Clement’s younger brother, Samuel, only 14 when the war began, had also joined the 18th Virginia near the end of hostilities and was captured at Sayler Creek a few days before Lee’s surrender at Appomattox.

Father Elijah served in the home guard, and on June 25, 1864, he and other members of the guard joined Confederate regulars to successfully defend the Staunton River bridge from a Federal attack.  Elijah was 60 at that time.

The records show the family’s total involvement in the conflict. Elijah’s name, along with the names of his five sons also buried at this place, is inscribed with those of other Confederate veterans on a memorial erected in the Oak Ridge Cemetery, South Boston, Virginia.  Another son, Joseph, moved to North Carolina and was buried there. 

Somehow Elijah and his six sons all survived the war, though four suffered battle wounds. Considering Civil War death rates, the survival of the Halifax County Jordans was amazing.  Close cousins in North Carolina lost two of four adult sons.   Cousins in Tennessee lost three of five.  The sons of Elijah certainly lived up to the Jordan family motto, Percussa Resurgo (When Stuck Down, I Rise Again).

Elijah died in 1885, in the sixtieth year of his marriage to Martha.  Martha died the following year.

Clement recovered from his wounds (though his use of one arm was permanently impaired), and in 1869 he married Loula Slate of Danville.  They had five children.  My father, Robert Saunders Jordan, born in 1873, was their only son.  Clement died in November 1909 at the age of 68, almost 20 years before my birth.

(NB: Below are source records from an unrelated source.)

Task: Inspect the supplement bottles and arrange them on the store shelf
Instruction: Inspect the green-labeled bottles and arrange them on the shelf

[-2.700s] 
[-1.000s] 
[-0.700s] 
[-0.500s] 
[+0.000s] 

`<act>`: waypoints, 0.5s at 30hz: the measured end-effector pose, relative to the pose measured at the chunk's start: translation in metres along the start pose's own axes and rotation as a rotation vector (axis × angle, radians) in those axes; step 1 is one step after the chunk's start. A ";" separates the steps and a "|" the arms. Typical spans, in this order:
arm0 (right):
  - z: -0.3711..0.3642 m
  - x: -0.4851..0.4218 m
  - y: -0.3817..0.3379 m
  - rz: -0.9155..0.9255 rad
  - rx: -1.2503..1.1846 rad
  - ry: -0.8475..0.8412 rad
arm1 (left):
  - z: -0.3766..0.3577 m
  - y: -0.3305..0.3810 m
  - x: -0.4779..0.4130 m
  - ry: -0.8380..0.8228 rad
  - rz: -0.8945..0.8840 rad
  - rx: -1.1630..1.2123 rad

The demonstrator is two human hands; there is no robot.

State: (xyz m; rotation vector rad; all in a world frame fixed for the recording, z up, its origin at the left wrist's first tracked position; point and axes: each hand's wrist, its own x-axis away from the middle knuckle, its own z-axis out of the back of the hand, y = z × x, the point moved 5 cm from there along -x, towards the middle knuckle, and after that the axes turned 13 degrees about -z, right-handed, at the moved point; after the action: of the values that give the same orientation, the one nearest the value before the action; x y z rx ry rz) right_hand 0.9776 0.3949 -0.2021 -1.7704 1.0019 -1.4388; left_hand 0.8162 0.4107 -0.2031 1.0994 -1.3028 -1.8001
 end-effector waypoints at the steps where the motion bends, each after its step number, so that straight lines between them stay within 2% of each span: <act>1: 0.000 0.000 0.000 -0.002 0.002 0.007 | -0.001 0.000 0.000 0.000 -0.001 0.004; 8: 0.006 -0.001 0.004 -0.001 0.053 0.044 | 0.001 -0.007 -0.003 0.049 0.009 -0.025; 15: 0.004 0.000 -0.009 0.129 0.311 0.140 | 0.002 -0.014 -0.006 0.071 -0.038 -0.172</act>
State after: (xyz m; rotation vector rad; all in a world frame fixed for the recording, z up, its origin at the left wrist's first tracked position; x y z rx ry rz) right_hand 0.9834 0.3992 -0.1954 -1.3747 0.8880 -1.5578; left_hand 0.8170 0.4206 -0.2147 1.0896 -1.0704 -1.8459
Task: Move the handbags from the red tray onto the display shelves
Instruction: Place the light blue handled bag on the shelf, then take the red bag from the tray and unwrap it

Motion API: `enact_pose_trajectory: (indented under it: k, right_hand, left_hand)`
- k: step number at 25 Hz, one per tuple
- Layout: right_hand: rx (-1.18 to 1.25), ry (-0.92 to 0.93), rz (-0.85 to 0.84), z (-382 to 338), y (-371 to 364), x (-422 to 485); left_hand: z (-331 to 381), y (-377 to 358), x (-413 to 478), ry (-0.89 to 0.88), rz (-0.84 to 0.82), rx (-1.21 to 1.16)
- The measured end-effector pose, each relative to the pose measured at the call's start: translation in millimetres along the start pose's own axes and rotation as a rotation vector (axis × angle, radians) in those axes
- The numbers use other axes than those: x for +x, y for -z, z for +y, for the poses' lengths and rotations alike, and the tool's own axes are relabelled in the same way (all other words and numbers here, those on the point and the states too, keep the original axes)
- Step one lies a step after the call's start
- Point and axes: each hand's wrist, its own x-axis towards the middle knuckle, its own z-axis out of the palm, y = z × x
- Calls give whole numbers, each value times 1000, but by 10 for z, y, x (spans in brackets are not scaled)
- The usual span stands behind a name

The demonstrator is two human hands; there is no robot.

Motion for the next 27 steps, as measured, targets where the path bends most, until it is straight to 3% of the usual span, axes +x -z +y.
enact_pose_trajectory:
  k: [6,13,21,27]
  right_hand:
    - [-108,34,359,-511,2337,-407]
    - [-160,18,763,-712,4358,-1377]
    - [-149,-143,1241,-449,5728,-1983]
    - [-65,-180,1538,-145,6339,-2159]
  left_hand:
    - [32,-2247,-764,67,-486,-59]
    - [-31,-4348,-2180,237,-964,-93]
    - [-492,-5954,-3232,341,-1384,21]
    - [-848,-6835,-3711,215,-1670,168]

As one looks at the Civil War record of death and destruction, great-grandfather Elijah’s family was among the fortunate ones.  Nevertheless, the Civil War had a devastating effect on family fortunes.  Remember, in 1860 Elijah had more than 400 acres of good farmland valued at approximately 20,000 dollars.  His personal wealth was estimated to be 32,790 dollars.  In 1870 Elijah’s remaining farmland was valued at 6,000 dollars and his personal wealth at 500 dollars.  As with so many other Southern landholders, his money and former way of life had “gone with the wind.

POSTSCRIPT: From the above abount it might appear that I am well informed about the lives of Clement Jordan, his wife Loula, and my other Civil War family members. Unfortunately, that is not true. My father and I were close, but he never talked to me about his parents, uncles, aunts and cousins; and I asked him no questions. I have always regretted that failure. Almost everything I now know is based on the research of my son, Stuart McGuire Jordan, a conscientious and accomplished genealogist.